____ Material for this exercise

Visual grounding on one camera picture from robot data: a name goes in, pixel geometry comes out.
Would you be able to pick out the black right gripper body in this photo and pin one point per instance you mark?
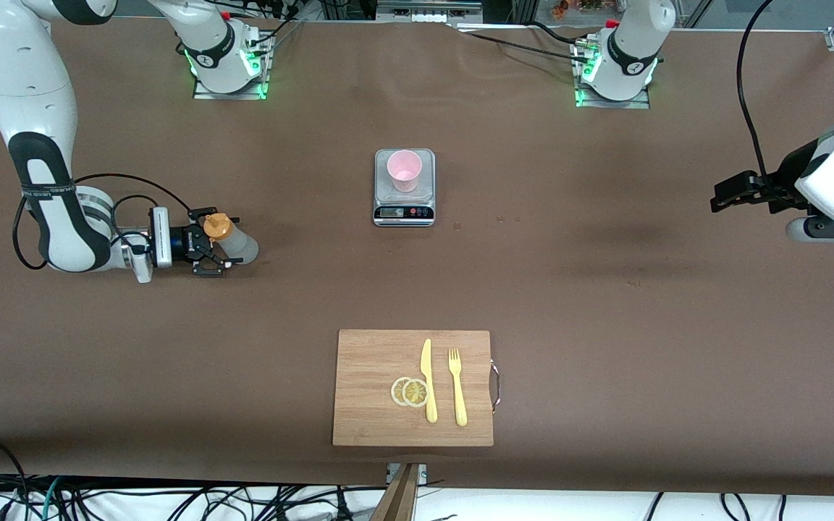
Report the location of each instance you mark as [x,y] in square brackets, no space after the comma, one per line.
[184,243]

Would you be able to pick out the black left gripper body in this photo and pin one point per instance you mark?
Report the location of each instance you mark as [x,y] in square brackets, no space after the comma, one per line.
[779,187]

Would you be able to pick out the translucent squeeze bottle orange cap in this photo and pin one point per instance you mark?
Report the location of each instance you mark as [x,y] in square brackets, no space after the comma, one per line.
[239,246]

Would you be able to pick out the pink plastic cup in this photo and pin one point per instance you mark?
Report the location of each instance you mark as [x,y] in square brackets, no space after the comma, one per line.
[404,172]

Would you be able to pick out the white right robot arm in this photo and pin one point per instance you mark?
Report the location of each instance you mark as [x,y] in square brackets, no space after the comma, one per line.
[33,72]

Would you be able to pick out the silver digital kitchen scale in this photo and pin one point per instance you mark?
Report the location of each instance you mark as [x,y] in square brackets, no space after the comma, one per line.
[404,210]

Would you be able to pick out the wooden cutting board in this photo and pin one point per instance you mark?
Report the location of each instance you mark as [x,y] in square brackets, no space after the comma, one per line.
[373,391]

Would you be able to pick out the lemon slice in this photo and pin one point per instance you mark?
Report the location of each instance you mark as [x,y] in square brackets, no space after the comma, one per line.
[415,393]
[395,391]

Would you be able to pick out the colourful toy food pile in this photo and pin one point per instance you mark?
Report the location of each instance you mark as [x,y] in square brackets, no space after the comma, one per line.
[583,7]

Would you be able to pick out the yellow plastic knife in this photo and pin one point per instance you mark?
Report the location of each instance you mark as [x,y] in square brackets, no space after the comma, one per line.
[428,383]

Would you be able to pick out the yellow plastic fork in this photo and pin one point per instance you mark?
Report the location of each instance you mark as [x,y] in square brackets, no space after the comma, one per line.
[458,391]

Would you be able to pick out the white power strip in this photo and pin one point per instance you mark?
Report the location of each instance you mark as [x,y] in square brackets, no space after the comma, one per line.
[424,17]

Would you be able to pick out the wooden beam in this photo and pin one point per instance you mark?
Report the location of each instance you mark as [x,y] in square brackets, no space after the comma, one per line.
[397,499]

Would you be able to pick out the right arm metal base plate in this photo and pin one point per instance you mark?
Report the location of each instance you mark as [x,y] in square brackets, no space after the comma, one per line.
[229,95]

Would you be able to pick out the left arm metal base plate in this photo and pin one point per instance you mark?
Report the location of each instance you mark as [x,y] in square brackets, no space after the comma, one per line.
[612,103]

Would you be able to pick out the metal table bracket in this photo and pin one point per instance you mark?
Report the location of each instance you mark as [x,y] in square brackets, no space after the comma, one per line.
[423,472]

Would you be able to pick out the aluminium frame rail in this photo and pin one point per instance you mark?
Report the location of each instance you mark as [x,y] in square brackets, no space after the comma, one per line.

________
____ Material for this exercise

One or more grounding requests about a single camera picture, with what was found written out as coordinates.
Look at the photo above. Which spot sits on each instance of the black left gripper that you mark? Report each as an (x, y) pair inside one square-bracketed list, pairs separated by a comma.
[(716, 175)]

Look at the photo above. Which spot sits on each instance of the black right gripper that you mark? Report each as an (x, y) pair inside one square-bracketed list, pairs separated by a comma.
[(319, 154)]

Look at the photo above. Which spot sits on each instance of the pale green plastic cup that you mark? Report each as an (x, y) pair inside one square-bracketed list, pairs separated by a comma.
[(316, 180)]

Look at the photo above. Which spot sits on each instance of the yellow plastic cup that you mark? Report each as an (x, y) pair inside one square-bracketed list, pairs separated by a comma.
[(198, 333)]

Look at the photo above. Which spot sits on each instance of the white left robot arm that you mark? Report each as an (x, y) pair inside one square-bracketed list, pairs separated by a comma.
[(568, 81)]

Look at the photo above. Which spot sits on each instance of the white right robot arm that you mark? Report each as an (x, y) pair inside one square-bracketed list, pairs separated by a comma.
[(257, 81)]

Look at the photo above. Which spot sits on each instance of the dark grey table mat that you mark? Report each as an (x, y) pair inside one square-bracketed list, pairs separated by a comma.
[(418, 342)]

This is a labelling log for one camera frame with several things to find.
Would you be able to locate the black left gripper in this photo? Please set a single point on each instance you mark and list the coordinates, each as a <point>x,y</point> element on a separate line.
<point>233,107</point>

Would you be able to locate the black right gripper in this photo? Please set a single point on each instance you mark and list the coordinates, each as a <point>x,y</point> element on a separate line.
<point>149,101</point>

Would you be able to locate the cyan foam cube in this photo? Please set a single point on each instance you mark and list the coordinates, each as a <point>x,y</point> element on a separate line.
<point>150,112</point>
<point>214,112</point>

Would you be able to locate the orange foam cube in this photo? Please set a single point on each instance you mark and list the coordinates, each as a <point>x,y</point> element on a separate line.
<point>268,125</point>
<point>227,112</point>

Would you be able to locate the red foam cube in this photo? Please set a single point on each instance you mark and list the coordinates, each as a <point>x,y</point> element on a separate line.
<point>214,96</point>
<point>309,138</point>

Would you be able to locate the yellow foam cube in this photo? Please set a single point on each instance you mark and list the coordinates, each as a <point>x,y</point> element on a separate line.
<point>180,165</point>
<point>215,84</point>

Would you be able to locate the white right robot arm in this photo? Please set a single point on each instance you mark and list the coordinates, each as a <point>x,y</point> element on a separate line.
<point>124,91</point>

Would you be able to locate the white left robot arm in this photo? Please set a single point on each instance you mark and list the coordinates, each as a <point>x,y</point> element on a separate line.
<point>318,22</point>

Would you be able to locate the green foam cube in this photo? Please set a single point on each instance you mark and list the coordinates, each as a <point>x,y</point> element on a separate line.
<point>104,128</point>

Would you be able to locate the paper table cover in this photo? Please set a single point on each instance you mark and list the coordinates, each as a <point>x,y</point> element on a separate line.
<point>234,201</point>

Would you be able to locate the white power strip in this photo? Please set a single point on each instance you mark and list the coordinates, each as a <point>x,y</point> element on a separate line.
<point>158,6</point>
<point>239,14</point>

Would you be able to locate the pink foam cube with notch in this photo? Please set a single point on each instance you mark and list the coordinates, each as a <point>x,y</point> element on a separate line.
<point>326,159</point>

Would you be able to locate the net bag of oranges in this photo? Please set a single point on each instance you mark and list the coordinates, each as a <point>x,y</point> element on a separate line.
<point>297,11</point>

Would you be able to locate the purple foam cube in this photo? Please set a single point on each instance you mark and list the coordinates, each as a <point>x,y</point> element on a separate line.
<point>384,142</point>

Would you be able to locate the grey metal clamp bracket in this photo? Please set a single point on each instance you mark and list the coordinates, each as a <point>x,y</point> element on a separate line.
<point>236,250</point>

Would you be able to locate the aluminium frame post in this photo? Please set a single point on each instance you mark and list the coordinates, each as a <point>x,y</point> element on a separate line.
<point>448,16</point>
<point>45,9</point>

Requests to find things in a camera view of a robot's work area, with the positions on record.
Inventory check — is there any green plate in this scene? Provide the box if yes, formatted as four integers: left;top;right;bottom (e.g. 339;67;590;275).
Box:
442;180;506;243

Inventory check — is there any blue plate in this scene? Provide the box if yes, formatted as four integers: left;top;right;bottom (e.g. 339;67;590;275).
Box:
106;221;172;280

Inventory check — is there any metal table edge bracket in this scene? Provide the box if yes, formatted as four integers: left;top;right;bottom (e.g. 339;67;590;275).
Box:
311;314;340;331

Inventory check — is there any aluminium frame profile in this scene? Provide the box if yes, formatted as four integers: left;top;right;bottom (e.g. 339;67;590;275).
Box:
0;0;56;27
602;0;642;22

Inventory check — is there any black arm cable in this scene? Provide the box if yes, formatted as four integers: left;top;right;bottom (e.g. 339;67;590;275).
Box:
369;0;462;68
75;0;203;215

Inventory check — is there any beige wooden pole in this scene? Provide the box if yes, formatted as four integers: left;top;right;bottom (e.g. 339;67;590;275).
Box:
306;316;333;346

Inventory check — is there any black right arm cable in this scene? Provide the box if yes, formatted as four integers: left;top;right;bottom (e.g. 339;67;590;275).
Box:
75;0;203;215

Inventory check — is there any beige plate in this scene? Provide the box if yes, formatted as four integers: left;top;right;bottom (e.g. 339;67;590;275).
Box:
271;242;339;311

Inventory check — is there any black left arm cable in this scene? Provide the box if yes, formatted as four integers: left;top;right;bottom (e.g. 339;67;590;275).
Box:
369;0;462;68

________

▶ [About this exercise] All lines above from the one holding "Would you be able to pick out the translucent" to the one holding "Would you be able to pick out the colourful", inclusive, are to be copied exactly; no other line is wanted.

▶ [Answer]
Would you be able to pick out the translucent squeeze bottle orange cap in this photo and pin one point per instance you mark?
Report the location of each instance you mark as [x,y] in square brackets, no space after the comma, one per line.
[239,246]

Would you be able to pick out the pink plastic cup in this photo and pin one point per instance you mark?
Report the location of each instance you mark as [x,y] in square brackets, no space after the comma, one per line.
[404,172]

Would you be able to pick out the white right robot arm in this photo and pin one point per instance you mark?
Report the location of each instance you mark as [x,y] in square brackets, no space after the comma, one per line.
[33,72]

Would you be able to pick out the silver digital kitchen scale in this photo and pin one point per instance you mark?
Report the location of each instance you mark as [x,y] in square brackets, no space after the comma, one per line.
[404,210]

Would you be able to pick out the wooden cutting board in this photo and pin one point per instance you mark?
Report the location of each instance you mark as [x,y] in square brackets, no space after the comma, one per line.
[373,391]

Would you be able to pick out the lemon slice in this photo and pin one point per instance you mark?
Report the location of each instance you mark as [x,y] in square brackets, no space after the comma, one per line.
[415,393]
[395,391]

Would you be able to pick out the colourful toy food pile in this photo and pin one point per instance you mark?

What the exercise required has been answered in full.